-- Your goal --
Go through the listing below from its first line and repeat each line exactly, ending at the line containing "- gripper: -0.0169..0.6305" and including it.

-- Provided material --
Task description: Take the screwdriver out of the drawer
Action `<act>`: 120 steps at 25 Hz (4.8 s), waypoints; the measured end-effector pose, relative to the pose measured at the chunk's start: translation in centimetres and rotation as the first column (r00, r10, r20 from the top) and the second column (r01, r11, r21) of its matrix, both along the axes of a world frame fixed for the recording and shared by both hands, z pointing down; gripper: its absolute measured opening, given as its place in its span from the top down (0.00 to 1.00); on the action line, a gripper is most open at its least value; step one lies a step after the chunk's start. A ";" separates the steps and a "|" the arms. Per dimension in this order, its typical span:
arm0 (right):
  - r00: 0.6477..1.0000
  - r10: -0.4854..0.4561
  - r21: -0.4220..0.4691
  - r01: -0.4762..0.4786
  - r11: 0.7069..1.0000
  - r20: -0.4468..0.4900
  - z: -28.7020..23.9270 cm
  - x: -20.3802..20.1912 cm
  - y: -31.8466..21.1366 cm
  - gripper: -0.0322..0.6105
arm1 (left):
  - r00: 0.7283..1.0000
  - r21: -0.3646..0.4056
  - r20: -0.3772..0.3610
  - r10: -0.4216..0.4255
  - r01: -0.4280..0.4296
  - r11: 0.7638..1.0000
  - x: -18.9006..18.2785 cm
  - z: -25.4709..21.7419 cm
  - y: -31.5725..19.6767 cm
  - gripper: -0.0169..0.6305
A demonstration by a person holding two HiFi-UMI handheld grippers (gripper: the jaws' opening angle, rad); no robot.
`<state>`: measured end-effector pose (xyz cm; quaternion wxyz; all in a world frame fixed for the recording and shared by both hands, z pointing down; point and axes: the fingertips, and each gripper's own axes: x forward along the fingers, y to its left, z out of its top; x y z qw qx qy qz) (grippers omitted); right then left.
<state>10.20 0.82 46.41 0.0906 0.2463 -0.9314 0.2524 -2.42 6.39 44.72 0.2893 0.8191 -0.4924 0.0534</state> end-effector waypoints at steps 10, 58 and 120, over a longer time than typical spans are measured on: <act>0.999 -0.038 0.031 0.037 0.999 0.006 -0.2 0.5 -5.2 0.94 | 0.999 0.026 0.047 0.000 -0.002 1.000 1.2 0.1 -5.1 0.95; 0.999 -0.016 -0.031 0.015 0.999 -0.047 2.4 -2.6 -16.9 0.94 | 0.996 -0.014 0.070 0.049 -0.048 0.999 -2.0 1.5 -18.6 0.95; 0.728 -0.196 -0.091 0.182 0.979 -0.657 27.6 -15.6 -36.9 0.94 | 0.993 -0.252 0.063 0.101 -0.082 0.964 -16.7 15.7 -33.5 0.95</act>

-- Response to the exercise --
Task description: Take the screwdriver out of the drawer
Action `<act>`: 120 steps at 25 Hz (4.8 s), waypoints; the measured end-effector pose, relative to the pose measured at the chunk's start: translation in centimetres and rotation as the first column (r00, r10, r20 from the top) and the second column (r01, r11, r21) of its matrix, both along the axes of a world frame fixed for the recording and shared by both hands, z pointing down; gripper: its absolute measured opening, given as its place in its span from the top down (0.00 to 1.00); on the action line, a gripper is most open at its least value; step one lies a step after the chunk's start. A ";" separates the steps and a "|" the arms. Per dimension in this order, its typical span:
arm0 (right):
  - r00: 0.6477..1.0000
  - r10: -0.4854..0.4561
  - r21: -0.4220..0.4691
  - r01: -0.4762..0.4786
  - r11: 0.7069..1.0000
  - r20: -0.4468..0.4900
  - z: -28.7020..23.9270 cm
  - x: -20.3802..20.1912 cm
  - y: -31.8466..21.1366 cm
  - gripper: -0.0322..0.6105
arm1 (left):
  - r00: 0.7283..1.0000
  - r21: -0.3646..0.4056
  - r20: -0.3772..0.3610
  - r10: -0.4216..0.4255
  - r01: -0.4280..0.4296
  - r11: 0.7638..1.0000
  - x: -18.9006..18.2785 cm
  - z: -25.4709..21.7419 cm
  - y: -31.5725..19.6767 cm
  - gripper: -0.0169..0.6305

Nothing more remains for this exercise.